### WHAT YOU SHOULD DO
Locate each line with the string "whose" in the listing below and copy it.
═══ PROVIDED DATA ═══
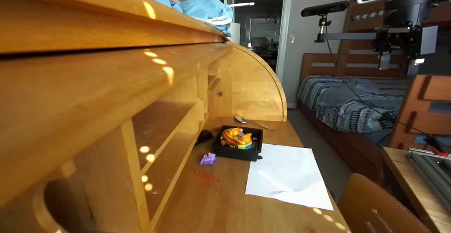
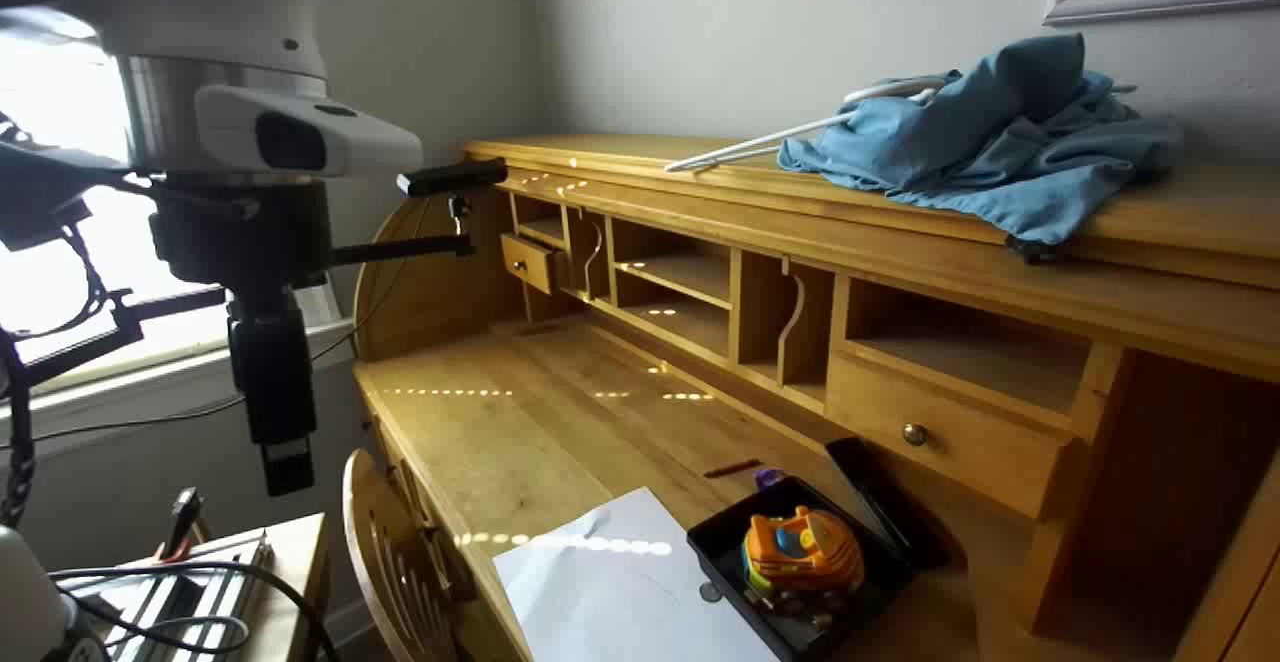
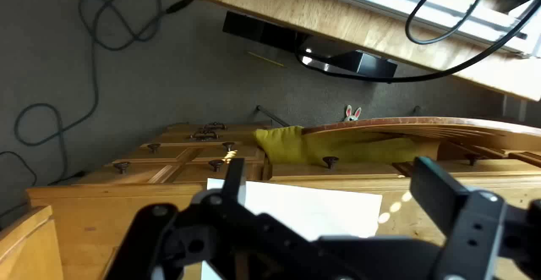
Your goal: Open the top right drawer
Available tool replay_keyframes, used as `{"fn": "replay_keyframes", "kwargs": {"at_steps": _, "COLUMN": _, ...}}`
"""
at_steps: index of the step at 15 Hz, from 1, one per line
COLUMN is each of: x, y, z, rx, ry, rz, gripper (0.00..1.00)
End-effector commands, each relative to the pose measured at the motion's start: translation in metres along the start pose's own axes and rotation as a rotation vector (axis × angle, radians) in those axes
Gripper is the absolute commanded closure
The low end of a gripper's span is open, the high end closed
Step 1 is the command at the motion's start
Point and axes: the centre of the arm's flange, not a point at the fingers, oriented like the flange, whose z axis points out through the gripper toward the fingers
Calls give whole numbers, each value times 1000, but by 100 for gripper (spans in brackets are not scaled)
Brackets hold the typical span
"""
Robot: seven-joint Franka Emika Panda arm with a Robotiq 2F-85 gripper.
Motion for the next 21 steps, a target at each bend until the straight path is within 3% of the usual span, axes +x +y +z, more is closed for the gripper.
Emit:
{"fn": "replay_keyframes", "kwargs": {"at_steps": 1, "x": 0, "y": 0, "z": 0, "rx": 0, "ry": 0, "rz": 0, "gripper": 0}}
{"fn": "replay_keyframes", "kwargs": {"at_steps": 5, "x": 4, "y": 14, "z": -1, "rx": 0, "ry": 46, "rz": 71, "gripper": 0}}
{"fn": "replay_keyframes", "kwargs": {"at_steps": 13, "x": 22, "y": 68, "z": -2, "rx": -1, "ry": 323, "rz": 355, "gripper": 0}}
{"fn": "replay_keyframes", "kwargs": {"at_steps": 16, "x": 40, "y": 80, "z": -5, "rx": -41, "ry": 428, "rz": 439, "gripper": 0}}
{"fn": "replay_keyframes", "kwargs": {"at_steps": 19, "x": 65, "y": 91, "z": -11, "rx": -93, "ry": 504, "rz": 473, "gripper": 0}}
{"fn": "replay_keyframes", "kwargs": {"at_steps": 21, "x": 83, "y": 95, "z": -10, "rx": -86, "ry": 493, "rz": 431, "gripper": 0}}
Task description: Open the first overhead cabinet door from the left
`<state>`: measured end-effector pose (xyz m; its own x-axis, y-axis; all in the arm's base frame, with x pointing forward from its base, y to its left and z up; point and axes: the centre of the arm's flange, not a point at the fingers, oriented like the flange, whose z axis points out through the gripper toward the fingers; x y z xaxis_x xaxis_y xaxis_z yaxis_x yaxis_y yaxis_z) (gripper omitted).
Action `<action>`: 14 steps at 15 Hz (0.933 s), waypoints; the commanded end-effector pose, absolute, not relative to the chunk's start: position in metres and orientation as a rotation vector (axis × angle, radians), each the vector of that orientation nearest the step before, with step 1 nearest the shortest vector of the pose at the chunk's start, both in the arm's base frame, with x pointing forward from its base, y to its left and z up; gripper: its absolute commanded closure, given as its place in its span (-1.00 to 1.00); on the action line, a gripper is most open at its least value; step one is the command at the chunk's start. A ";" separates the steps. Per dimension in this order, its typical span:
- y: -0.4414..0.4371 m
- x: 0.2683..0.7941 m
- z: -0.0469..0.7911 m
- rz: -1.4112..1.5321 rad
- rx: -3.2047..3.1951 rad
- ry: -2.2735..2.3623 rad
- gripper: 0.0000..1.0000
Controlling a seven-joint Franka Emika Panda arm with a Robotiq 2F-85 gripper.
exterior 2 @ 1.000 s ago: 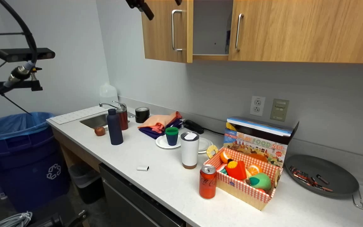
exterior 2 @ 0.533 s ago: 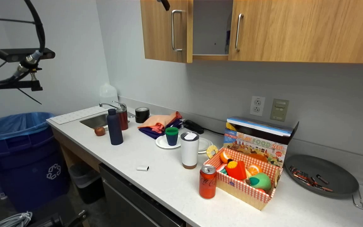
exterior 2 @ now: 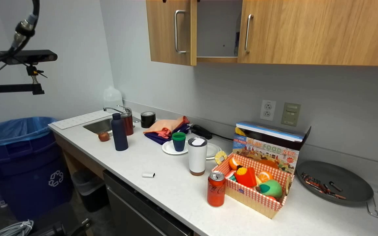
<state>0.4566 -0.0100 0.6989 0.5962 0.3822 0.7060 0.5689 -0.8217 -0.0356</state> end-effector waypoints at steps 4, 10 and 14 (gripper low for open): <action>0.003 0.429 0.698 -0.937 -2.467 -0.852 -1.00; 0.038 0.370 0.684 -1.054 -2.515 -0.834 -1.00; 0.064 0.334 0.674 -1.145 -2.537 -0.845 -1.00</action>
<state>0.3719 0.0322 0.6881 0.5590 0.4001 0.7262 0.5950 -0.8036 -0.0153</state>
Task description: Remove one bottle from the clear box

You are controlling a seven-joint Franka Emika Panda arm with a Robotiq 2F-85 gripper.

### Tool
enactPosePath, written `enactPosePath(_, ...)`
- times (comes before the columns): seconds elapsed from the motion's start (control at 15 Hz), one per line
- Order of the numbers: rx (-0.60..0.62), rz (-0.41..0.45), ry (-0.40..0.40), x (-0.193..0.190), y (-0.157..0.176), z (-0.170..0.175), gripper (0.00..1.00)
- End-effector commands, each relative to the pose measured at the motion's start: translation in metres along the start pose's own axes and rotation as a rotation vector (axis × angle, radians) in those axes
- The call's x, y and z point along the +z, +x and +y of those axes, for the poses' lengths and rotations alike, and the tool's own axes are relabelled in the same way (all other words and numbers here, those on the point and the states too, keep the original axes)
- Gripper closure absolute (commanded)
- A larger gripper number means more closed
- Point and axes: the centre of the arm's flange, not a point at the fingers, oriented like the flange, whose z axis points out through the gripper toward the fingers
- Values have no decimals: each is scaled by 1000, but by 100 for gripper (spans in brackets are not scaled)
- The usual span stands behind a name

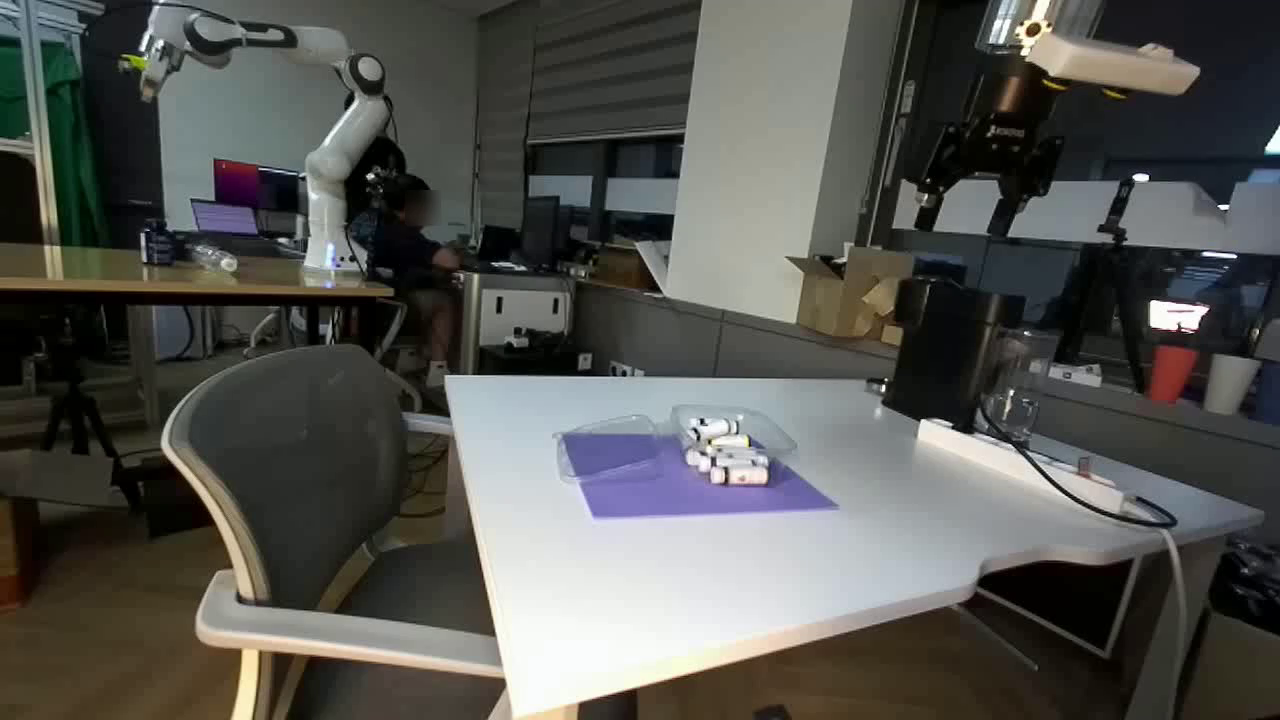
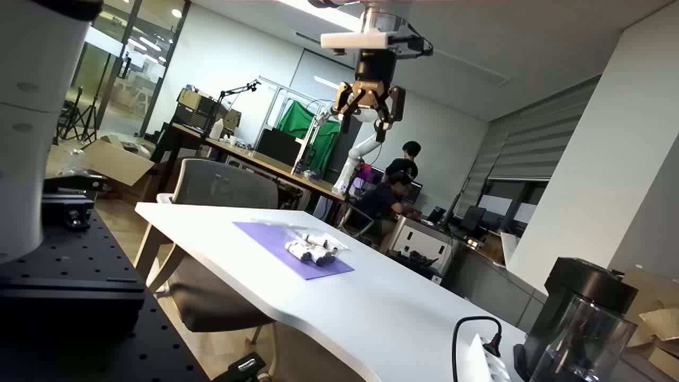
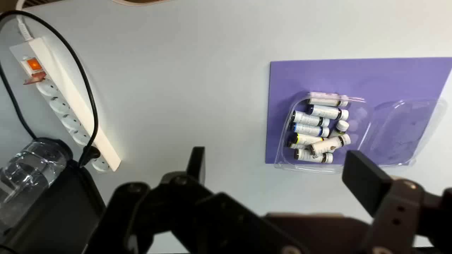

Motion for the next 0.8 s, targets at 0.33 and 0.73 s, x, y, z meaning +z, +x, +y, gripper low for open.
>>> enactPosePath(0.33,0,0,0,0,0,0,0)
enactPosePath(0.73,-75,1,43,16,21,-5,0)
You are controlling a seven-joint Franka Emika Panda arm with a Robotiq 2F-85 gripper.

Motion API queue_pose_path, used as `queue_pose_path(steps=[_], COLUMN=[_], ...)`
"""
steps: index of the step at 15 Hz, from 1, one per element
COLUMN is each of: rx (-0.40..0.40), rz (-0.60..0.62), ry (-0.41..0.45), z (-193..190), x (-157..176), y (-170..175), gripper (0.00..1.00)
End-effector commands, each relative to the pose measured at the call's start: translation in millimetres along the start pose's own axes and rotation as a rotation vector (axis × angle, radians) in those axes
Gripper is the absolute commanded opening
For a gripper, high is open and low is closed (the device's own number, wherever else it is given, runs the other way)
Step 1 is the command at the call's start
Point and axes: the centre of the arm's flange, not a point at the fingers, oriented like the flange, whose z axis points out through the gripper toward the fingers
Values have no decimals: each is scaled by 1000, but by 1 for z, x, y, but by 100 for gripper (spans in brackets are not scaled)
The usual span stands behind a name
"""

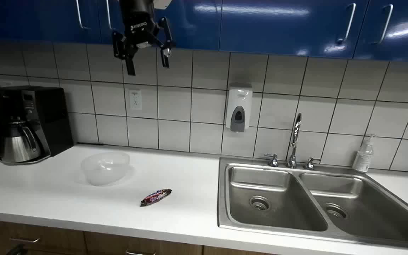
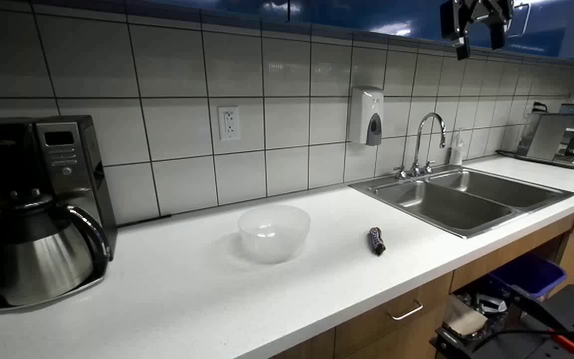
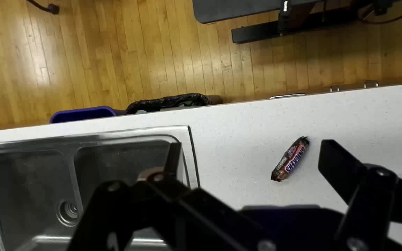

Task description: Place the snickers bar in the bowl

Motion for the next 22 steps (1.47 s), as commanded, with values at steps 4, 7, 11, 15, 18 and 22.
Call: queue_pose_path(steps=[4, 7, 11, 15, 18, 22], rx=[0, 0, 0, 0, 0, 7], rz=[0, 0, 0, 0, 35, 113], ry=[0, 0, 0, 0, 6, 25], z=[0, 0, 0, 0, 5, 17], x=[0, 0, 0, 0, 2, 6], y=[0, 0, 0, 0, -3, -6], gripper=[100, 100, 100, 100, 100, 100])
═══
### TASK RESPONSE
Point and axes: the centre of the arm's flange, not a point at the fingers, oriented like the flange, whose z axis points out through the gripper toward the fingers
`<state>`: measured end-effector pose (xyz m; its own x-axis, y-axis; all in the arm's base frame, with x pointing forward from its base, y to its left and z up; point and axes: the centre of the arm's flange, not a point at the fingers, oriented like the flange, whose z axis points out through the gripper toward the fingers; x y z xaxis_x xaxis_y xaxis_z yaxis_x yaxis_y yaxis_z) (gripper omitted).
- Point and axes: the centre of the arm's flange, not a point at the fingers, oriented like the flange, whose z axis points out through the gripper toward the fingers
Point and axes: the centre of the arm's flange, not a point at the fingers, oriented like the flange, whose z axis points out through the gripper toward the fingers

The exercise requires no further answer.